Reproduce exactly the lines from the one containing "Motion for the" through the last line of the data, both ends included.

==================================================

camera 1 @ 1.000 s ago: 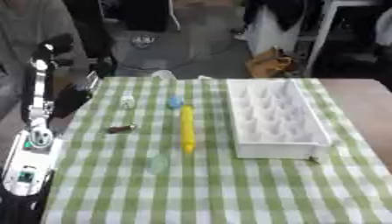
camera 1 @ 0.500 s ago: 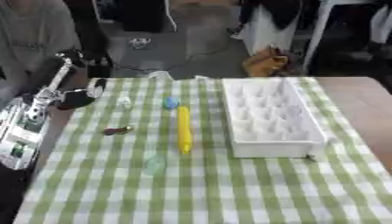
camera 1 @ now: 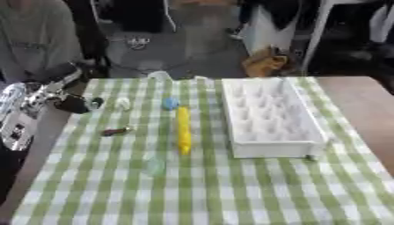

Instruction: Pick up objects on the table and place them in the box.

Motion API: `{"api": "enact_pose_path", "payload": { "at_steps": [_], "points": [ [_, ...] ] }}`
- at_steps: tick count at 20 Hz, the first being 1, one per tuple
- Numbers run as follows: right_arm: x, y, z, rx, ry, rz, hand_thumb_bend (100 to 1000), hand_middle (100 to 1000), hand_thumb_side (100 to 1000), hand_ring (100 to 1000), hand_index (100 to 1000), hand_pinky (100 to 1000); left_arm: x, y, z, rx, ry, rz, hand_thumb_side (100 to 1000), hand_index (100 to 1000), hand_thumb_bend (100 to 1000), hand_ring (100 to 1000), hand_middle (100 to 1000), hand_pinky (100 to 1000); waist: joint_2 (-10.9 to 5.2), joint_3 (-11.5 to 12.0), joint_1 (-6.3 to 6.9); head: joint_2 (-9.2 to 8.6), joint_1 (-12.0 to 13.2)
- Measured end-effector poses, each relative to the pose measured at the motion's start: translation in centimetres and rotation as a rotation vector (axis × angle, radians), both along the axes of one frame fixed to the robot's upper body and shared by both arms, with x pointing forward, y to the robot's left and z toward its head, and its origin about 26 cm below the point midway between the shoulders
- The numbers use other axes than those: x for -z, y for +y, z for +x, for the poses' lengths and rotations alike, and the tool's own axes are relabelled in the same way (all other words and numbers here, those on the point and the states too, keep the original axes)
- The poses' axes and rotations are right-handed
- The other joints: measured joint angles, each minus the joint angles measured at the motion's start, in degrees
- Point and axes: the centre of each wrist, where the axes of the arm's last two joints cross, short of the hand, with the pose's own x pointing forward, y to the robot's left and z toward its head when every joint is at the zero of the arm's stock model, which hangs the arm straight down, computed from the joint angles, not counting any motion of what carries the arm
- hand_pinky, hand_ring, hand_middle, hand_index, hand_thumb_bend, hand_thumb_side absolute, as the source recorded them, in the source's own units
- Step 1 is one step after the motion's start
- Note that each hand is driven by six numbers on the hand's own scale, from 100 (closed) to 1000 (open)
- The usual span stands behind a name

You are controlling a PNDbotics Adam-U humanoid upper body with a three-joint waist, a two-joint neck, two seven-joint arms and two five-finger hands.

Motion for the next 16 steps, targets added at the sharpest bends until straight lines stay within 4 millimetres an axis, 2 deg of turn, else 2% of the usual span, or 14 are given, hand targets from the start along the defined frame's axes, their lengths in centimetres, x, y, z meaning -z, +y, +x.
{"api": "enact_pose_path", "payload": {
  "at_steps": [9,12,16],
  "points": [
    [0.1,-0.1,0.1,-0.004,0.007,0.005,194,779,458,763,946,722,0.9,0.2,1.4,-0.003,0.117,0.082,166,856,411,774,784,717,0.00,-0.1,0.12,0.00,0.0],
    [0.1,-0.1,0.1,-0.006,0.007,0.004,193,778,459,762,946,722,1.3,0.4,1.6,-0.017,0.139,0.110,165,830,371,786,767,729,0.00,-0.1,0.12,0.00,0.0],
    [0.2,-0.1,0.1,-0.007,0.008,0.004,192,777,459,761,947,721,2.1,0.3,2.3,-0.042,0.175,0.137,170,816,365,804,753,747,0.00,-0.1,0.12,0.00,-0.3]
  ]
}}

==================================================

» Solution for this exercise:
Motion for the next 16 steps, targets added at the sharpest bends until straight lines stay within 4 millimetres an axis, 2 deg of turn, else 2% of the usual span, or 14 are given, hand targets from the start along the defined frame's axes, their lengths in centimetres, x, y, z meaning -z, +y, +x.
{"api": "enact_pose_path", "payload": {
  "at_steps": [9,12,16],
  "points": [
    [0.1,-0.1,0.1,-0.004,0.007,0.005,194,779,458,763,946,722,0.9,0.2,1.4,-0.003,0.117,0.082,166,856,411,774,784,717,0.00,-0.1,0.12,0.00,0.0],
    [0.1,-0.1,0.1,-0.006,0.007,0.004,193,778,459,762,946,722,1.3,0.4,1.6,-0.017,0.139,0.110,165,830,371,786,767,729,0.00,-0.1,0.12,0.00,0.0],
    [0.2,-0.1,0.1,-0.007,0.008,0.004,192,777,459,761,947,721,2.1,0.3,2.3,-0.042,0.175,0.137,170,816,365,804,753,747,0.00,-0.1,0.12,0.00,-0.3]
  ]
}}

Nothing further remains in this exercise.